Kleine aktuelle Faktensammlung: Wir müssen Corona weiterhin ernst nehmen – und bitte installiert die Corona-Warn-App

Deutschland macht sich echt gut, auch im internationalen Vergleich mit anderen Ländern, die ebenso eine funktionierende Regierung haben (Länder ohne handlungsfähige bzw. handlungswillige Regierung wie USA oder Brasilien sind sowieso ganz anders dran, ebenso wie Länder, die nicht die Ressourcen haben, das Virus erfolgreich zu bekämpfen).

Aber es darf nicht der Eindruck entstehen, wir hätten es geschafft. Das Virus ist nicht besiegt bei uns. Es ist immer noch da, überall, und zwar sogar noch flächendeckender und mehr über alle Bevölkerungsgruppen verbreitet als vor der ersten Welle im März. Nur halt sehr unsichtbar gerade.

In Mittelfranken hatten wir nur ein paar Handvoll neue “Fälle” in den letzten 1-2 Wochen. Wir wissen aber, dass das nicht die ganze Wahrheit ist. In Deutschland dürfte es statistisch berechnet es ca. 1,5 Mio Infektionen seit Januar (Quelle) gegeben haben, das RKI meldet aber nur knapp 200.000 “Fälle” (Quelle). Auch in den Ländern wie Deutschland, die viel testen, gibt es 5 bis 10-mal so viele Infektionen wie die jeweils offizielle Statistik zeigt. Wir dürfen uns also nicht in Sicherheit wiegen und alles einfach wieder so machen wie früher.

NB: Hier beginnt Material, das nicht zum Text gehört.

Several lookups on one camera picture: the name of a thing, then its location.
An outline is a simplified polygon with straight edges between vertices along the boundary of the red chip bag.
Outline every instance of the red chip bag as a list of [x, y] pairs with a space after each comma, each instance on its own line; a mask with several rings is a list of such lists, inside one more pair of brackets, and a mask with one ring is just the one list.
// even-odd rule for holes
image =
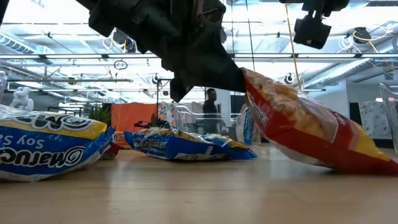
[[289, 158], [341, 172], [398, 175], [398, 164], [354, 121], [287, 85], [243, 73], [257, 127]]

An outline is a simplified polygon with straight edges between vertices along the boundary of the blue snack bag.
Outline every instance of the blue snack bag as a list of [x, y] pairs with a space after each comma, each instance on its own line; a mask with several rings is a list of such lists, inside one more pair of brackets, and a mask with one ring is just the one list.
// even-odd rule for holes
[[0, 105], [0, 180], [35, 182], [90, 165], [113, 133], [86, 118]]
[[188, 134], [177, 129], [145, 129], [124, 132], [127, 143], [135, 150], [167, 160], [207, 161], [216, 159], [254, 159], [247, 146], [217, 134]]

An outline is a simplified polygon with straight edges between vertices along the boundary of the wooden table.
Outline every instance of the wooden table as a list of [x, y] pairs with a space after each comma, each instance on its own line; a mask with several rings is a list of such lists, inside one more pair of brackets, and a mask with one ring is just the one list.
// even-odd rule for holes
[[256, 152], [179, 164], [121, 151], [46, 181], [0, 184], [0, 223], [398, 223], [398, 179], [335, 175], [270, 146]]

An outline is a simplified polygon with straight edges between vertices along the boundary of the maruchan bag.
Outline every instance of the maruchan bag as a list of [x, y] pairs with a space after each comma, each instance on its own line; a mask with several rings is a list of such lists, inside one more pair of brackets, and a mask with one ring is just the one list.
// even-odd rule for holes
[[261, 135], [256, 127], [248, 106], [243, 105], [240, 115], [236, 118], [236, 139], [245, 145], [260, 144]]
[[286, 156], [340, 172], [398, 174], [398, 164], [354, 121], [271, 78], [243, 73], [257, 126]]
[[147, 155], [176, 161], [254, 159], [247, 146], [217, 134], [188, 134], [177, 129], [145, 129], [124, 132], [130, 146]]
[[0, 105], [0, 180], [34, 182], [97, 161], [114, 133], [67, 114]]

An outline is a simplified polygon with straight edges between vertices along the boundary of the person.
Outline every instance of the person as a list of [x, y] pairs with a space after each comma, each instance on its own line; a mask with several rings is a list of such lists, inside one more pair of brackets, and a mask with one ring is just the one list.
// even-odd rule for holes
[[220, 122], [217, 118], [220, 118], [218, 114], [217, 107], [215, 105], [215, 101], [217, 100], [217, 92], [213, 88], [209, 88], [207, 90], [207, 100], [203, 105], [203, 113], [205, 114], [203, 117], [205, 118], [204, 129], [208, 134], [215, 134], [218, 132], [217, 124]]

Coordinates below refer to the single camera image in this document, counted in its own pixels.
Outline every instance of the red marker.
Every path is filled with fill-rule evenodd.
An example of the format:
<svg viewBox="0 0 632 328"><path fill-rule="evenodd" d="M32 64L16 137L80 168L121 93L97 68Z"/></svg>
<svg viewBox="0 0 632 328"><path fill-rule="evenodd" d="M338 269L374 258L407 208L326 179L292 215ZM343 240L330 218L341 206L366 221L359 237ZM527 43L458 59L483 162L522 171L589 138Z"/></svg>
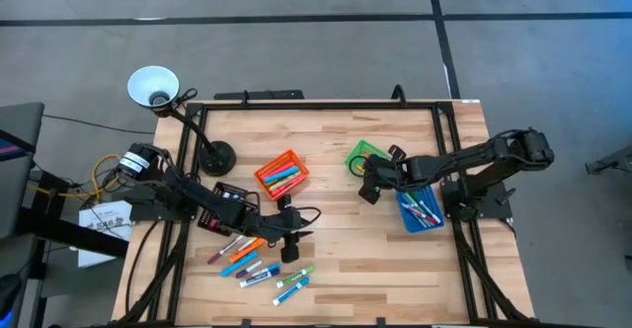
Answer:
<svg viewBox="0 0 632 328"><path fill-rule="evenodd" d="M290 167L292 167L292 166L294 166L294 163L293 163L293 162L288 162L287 164L285 164L285 165L283 165L283 166L279 167L278 169L274 169L271 173L266 174L266 175L264 175L264 176L265 176L265 177L269 177L269 176L272 176L272 175L276 175L276 174L278 174L279 172L281 172L281 171L285 171L285 170L289 169L289 168L290 168Z"/></svg>

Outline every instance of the white lamp shade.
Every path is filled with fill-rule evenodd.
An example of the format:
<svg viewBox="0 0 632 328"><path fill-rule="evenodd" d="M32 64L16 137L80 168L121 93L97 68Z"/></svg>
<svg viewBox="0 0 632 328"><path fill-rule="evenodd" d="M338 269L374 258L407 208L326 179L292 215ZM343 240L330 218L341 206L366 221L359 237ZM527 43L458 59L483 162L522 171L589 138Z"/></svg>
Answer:
<svg viewBox="0 0 632 328"><path fill-rule="evenodd" d="M180 82L175 73L162 66L145 66L127 80L127 94L138 105L153 109L169 105L178 96Z"/></svg>

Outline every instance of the yellow cable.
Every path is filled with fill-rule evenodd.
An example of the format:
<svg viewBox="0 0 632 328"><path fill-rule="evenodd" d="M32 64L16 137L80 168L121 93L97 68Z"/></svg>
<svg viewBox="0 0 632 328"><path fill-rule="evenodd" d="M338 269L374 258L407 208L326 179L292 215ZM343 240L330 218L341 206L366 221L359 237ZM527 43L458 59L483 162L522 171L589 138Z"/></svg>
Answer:
<svg viewBox="0 0 632 328"><path fill-rule="evenodd" d="M91 176L91 180L93 185L95 186L95 191L88 193L88 194L57 194L60 197L65 197L65 198L78 198L78 199L82 199L82 198L89 198L91 196L97 196L97 202L99 203L101 201L101 191L103 190L107 190L109 189L111 186L115 185L117 183L117 179L119 178L118 176L116 176L113 180L111 180L109 183L107 183L102 189L99 189L99 184L97 183L97 170L99 169L99 167L101 166L101 164L111 158L116 158L116 159L120 159L120 157L116 154L109 154L104 156L103 158L101 158L101 160L97 161L97 163L95 164L95 166L92 169L92 176ZM33 186L33 185L29 185L29 188L46 194L46 195L50 195L50 191L49 190L45 190L43 188L37 187L37 186Z"/></svg>
<svg viewBox="0 0 632 328"><path fill-rule="evenodd" d="M112 158L120 159L120 156L116 154L108 154L102 157L101 160L97 161L95 166L92 168L92 184L95 186L95 193L96 193L95 195L97 196L97 204L101 203L101 189L99 189L99 183L97 182L97 171L99 170L99 166L101 166L101 164L103 164L104 161L108 159L112 159ZM116 175L113 181L116 182L118 179L119 179L119 175Z"/></svg>

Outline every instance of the marker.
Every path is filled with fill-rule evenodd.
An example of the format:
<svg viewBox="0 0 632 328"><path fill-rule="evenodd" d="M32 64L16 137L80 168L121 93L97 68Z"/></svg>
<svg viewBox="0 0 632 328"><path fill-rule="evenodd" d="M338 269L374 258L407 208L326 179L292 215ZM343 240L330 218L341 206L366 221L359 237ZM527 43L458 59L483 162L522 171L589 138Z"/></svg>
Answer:
<svg viewBox="0 0 632 328"><path fill-rule="evenodd" d="M232 248L233 245L237 244L237 242L240 241L243 237L244 237L243 235L240 235L237 238L233 239L230 243L226 244L225 247L223 247L220 251L218 251L217 254L213 255L210 259L208 259L206 263L209 265L214 263L217 259L219 259L219 257L224 255L224 253L227 252L228 249Z"/></svg>
<svg viewBox="0 0 632 328"><path fill-rule="evenodd" d="M282 293L279 297L273 299L274 305L282 304L286 299L292 297L298 290L306 287L309 284L309 278L303 278L300 283L296 283L292 288Z"/></svg>
<svg viewBox="0 0 632 328"><path fill-rule="evenodd" d="M431 211L430 208L428 208L428 206L426 204L424 204L423 201L419 201L419 204L422 205L422 207L426 210L426 212L428 212L434 219L434 221L436 221L436 224L441 223L441 220L436 216L436 214Z"/></svg>
<svg viewBox="0 0 632 328"><path fill-rule="evenodd" d="M260 265L261 265L261 263L263 263L263 262L264 262L263 260L260 260L260 261L258 261L257 263L255 263L255 264L253 264L253 265L249 266L248 268L246 268L246 269L244 269L244 270L240 271L239 273L237 273L237 275L235 276L235 278L239 279L239 278L241 278L241 277L243 277L243 276L246 276L246 274L248 274L248 273L250 273L251 271L253 271L253 270L257 269L257 267L258 267L258 266L260 266Z"/></svg>
<svg viewBox="0 0 632 328"><path fill-rule="evenodd" d="M244 245L240 246L239 249L237 249L237 252L244 250L244 248L252 244L255 240L257 240L257 238L250 238L249 241L247 241Z"/></svg>
<svg viewBox="0 0 632 328"><path fill-rule="evenodd" d="M276 287L284 287L285 285L289 285L289 283L298 280L304 276L307 276L307 274L310 274L314 272L314 266L310 265L308 267L306 267L305 269L301 269L300 271L288 276L287 278L279 281L276 283Z"/></svg>
<svg viewBox="0 0 632 328"><path fill-rule="evenodd" d="M260 273L258 275L254 275L253 277L251 277L250 279L243 281L241 283L239 283L239 286L243 287L248 287L254 284L258 284L262 281L265 281L271 277L274 277L276 275L278 275L278 273L280 273L280 269L279 268L274 268L270 271L264 272L264 273Z"/></svg>
<svg viewBox="0 0 632 328"><path fill-rule="evenodd" d="M292 167L292 166L294 166L294 163L290 161L290 162L288 162L287 164L285 164L285 165L283 165L283 166L279 167L278 169L273 170L272 172L270 172L270 173L266 174L265 176L272 176L272 175L276 175L276 174L278 174L279 172L281 172L281 171L285 171L285 170L289 169L289 168L290 168L290 167Z"/></svg>
<svg viewBox="0 0 632 328"><path fill-rule="evenodd" d="M266 239L257 238L257 240L255 240L252 244L250 244L246 249L244 249L244 250L238 252L237 254L231 256L230 259L228 259L228 260L231 263L234 263L237 260L243 258L245 255L248 255L248 253L250 253L253 250L255 250L255 249L259 248L260 246L262 246L265 242L266 242Z"/></svg>
<svg viewBox="0 0 632 328"><path fill-rule="evenodd" d="M294 175L290 176L293 177L292 179L289 180L289 182L285 183L283 186L276 188L276 190L273 191L273 197L282 193L283 191L287 190L290 186L296 184L297 182L303 180L305 178L304 174L295 174L298 175L296 177L293 177Z"/></svg>
<svg viewBox="0 0 632 328"><path fill-rule="evenodd" d="M281 179L281 178L284 178L284 177L289 176L291 174L297 173L298 171L299 171L298 166L292 166L292 167L290 167L289 169L287 169L285 171L281 171L281 172L276 173L276 174L274 174L272 176L268 176L267 178L264 179L264 183L268 184L268 183L270 183L270 182L272 182L274 180Z"/></svg>
<svg viewBox="0 0 632 328"><path fill-rule="evenodd" d="M413 216L414 219L417 220L417 222L419 224L422 225L423 228L428 228L428 225L426 224L426 222L424 221L423 217L420 216L422 215L421 213L419 213L418 211L412 209L410 206L408 205L404 205L404 208Z"/></svg>
<svg viewBox="0 0 632 328"><path fill-rule="evenodd" d="M423 212L418 210L419 207L417 205L406 205L406 204L403 204L403 206L404 206L405 209L407 209L408 211L412 212L416 216L420 216L423 220L429 222L430 224L432 224L432 225L437 224L437 223L435 223L435 221L431 217L428 217Z"/></svg>
<svg viewBox="0 0 632 328"><path fill-rule="evenodd" d="M413 205L420 206L420 203L417 202L410 194L404 193L404 197L406 199L408 199L408 201L410 201ZM427 211L429 213L429 215L433 218L432 221L434 222L434 224L441 223L441 221L438 219L438 217L436 217L436 215L426 205L424 205L423 202L421 202L421 205L424 207L424 210Z"/></svg>
<svg viewBox="0 0 632 328"><path fill-rule="evenodd" d="M267 268L263 268L259 270L257 273L253 274L253 276L267 273L268 271L271 271L272 269L279 269L279 268L280 268L280 262L272 263L272 264L269 264Z"/></svg>
<svg viewBox="0 0 632 328"><path fill-rule="evenodd" d="M256 250L251 252L250 254L246 255L243 258L241 258L241 260L239 260L237 263L235 263L235 264L229 266L228 268L222 270L220 276L223 277L223 278L229 276L230 273L232 273L235 270L239 269L242 265L248 263L249 261L257 258L258 255L259 255L259 253L257 253Z"/></svg>
<svg viewBox="0 0 632 328"><path fill-rule="evenodd" d="M288 184L290 181L292 181L293 179L295 179L296 177L300 176L301 174L298 172L296 174L292 174L289 175L288 177L279 180L278 182L275 182L272 186L268 187L268 190L270 191L275 191L278 190L279 188L285 186L286 184Z"/></svg>

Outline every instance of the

“Wir sehen jetzt, dass das Virus wieder kommt…”

Christian Drosten (Podcast 50)

Wenn wir jetzt zu viel lockern (wahrscheinlich) und einige in ihrem Verhalten nachlässig werden (sicher), fällt uns das bald auf die Füße. Christian Drosten sagte in seinem Podcast gestern: “Wir sehen in Berlin und an anderen Orten in Deutschland, dass das Virus wieder kommt.”

Zeit nochmal ein paar Fakten zusammenzutragen und sich klar zu machen, was jeder von uns für seine eigene Gesundheit und für den Verlauf im Land tun kann.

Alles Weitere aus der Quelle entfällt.